Only the lines below from the one containing "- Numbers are" to the one containing "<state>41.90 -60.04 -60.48" should be repeated, both included and unchanged.

Stored items
------------------------------------

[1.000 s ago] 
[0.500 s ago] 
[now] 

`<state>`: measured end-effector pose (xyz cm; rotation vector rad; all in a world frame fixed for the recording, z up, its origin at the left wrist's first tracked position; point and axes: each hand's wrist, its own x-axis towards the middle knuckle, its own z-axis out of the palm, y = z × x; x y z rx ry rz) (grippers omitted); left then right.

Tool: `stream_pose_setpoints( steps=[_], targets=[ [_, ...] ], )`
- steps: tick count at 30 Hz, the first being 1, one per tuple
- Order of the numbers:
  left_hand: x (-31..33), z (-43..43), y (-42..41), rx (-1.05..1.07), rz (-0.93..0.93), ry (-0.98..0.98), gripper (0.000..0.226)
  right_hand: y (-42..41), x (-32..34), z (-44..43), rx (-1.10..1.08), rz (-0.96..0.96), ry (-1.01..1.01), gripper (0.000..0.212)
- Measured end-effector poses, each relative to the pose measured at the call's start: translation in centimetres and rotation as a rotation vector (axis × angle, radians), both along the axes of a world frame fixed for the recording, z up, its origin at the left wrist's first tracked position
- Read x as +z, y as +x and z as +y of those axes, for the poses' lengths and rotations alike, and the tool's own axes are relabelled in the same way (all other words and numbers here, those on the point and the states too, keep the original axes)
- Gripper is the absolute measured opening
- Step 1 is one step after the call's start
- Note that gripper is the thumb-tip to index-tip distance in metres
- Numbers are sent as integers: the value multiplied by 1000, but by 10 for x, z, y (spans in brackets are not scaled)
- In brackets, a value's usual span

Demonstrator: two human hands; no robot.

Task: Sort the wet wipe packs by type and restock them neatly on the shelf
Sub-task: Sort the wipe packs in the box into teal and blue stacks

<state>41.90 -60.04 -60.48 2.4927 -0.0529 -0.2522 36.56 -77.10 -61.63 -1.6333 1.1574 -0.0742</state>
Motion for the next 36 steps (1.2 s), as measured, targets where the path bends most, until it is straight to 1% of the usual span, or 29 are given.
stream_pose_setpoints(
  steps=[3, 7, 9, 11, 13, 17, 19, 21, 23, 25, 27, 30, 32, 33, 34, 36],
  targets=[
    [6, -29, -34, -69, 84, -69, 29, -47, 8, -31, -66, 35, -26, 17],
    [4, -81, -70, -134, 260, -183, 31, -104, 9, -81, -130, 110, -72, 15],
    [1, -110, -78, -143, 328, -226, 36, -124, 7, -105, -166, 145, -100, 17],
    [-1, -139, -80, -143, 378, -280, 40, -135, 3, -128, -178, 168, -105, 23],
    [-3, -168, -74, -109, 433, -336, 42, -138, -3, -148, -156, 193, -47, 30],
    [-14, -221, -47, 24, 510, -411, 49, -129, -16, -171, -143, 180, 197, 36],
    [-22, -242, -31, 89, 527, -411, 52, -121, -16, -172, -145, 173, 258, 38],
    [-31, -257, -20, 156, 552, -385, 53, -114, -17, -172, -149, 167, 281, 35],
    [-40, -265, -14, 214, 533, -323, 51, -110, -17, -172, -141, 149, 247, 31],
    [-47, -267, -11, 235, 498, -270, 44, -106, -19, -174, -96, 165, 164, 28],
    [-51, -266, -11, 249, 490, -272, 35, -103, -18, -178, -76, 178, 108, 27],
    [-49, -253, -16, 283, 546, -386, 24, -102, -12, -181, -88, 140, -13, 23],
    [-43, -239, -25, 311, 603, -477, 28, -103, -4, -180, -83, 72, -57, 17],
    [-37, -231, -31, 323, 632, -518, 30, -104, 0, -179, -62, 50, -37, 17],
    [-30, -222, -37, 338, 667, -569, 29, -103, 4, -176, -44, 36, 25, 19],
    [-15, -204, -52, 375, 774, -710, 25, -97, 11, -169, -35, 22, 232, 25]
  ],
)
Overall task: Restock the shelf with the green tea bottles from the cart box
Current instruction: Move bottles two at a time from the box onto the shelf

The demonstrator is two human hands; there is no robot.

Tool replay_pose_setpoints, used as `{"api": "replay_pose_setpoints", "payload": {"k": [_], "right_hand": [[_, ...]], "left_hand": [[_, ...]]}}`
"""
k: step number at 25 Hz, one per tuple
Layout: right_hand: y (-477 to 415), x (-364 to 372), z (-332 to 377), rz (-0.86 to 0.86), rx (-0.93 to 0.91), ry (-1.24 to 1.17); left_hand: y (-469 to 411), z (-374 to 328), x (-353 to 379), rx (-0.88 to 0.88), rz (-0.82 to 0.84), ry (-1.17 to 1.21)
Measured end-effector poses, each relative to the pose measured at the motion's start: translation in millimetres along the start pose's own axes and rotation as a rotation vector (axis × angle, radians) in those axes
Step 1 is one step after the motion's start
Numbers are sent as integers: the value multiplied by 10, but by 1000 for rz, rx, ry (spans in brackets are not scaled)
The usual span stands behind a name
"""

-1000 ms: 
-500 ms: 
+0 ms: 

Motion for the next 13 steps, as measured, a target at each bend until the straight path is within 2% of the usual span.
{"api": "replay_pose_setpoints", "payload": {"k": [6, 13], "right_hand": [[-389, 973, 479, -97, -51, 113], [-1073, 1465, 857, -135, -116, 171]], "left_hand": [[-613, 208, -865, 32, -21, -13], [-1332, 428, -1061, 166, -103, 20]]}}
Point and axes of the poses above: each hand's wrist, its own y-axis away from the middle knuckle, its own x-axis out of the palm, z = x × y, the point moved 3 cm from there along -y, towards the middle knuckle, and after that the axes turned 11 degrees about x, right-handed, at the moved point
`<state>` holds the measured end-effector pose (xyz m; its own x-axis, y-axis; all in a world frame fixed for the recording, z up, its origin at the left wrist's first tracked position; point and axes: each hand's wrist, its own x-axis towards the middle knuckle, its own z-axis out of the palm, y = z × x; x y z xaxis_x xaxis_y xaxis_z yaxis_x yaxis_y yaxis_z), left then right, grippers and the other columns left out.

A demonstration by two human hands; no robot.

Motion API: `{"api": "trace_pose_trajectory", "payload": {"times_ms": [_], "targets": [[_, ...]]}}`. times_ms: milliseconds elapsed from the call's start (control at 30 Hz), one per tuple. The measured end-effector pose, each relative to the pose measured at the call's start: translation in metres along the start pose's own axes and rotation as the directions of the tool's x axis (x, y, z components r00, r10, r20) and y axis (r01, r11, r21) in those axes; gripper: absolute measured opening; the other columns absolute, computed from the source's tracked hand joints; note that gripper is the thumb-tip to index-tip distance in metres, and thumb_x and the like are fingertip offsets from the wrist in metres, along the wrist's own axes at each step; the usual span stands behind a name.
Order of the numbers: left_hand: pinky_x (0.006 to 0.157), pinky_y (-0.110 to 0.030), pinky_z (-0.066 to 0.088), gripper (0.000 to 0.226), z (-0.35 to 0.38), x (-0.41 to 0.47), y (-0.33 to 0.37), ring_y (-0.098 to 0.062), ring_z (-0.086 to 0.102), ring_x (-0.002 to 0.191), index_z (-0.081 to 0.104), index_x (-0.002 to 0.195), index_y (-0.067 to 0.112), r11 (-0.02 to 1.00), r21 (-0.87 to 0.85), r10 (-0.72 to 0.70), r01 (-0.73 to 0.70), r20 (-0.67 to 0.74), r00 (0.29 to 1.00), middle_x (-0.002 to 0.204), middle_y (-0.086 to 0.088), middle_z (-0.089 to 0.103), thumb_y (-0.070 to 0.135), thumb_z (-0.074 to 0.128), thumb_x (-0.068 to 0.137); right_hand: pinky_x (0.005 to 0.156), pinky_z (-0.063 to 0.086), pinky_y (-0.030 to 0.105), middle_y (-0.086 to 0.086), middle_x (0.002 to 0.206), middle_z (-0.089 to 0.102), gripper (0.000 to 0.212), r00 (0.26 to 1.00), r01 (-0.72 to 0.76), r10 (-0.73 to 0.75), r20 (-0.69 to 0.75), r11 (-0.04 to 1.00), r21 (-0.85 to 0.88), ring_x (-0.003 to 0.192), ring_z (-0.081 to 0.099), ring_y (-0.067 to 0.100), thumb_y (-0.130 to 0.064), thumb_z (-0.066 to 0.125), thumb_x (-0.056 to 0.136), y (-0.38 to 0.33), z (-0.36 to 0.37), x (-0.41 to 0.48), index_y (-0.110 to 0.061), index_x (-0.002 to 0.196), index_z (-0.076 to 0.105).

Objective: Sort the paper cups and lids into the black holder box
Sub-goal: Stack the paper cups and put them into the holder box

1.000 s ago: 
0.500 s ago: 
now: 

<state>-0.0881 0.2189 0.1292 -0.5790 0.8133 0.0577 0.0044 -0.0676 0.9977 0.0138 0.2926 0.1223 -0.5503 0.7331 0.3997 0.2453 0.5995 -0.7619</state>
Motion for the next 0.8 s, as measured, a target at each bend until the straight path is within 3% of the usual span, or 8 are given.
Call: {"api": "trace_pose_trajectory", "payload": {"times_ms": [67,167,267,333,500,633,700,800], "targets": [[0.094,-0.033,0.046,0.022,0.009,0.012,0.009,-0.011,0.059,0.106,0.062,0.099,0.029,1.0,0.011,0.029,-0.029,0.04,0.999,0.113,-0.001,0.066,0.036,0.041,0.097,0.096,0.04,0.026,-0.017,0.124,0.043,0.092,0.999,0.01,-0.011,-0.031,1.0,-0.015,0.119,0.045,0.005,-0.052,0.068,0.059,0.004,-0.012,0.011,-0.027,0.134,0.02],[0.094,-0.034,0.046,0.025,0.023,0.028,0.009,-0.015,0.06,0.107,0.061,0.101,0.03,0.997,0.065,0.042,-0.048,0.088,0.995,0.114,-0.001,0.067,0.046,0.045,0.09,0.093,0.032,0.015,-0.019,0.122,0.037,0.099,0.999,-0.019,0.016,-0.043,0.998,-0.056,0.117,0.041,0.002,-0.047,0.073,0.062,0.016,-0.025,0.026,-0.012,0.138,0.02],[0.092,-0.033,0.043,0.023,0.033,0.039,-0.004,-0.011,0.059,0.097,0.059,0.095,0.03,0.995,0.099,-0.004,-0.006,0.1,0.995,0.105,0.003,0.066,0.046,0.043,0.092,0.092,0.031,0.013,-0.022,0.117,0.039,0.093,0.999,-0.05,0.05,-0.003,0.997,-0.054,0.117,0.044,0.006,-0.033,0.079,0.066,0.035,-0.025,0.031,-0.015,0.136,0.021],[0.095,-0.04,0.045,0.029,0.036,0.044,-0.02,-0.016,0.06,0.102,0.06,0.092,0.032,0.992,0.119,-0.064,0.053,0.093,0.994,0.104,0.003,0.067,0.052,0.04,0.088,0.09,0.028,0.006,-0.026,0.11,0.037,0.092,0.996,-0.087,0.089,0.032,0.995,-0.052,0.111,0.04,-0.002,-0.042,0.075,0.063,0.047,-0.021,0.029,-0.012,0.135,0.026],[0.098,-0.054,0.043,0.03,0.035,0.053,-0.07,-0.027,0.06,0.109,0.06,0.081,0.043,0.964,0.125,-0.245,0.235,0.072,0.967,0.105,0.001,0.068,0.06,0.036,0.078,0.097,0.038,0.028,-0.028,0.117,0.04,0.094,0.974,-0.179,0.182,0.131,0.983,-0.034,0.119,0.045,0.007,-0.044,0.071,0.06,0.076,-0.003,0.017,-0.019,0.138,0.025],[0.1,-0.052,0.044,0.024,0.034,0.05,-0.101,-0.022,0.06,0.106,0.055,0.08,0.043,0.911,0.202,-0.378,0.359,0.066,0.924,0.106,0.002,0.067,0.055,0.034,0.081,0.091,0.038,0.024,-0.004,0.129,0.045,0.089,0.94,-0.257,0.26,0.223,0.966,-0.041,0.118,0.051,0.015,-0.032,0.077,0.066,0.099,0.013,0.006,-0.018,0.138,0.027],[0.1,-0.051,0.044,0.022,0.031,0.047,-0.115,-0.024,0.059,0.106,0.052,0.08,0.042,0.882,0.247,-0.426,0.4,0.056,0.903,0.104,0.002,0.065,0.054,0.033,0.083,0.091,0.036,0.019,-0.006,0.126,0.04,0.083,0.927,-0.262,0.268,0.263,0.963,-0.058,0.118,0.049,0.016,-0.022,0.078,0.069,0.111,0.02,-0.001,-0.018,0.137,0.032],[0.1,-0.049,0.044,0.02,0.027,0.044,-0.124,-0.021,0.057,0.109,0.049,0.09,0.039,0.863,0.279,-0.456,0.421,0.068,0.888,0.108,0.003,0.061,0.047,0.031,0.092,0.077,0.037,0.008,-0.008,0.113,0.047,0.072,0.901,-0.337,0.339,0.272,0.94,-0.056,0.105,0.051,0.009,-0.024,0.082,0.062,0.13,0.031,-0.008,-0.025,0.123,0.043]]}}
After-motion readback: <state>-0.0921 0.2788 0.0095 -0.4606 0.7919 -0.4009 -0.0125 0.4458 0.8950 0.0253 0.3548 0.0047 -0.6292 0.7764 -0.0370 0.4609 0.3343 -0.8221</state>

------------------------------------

Answer -
- Numbers are sent as integers: the value multiplied by 1000, but by 10 for x, z, y (spans in brackets are not scaled)
- In brackets, a value's usual span

Demonstrator: two human hands; no robot.

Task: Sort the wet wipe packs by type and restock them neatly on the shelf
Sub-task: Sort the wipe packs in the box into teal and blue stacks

<state>41.90 -60.04 -60.48 2.4927 -0.0529 -0.2522 36.56 -77.10 -61.63 -1.6333 1.1574 -0.0742</state>

With the answer given, the exercise is closed.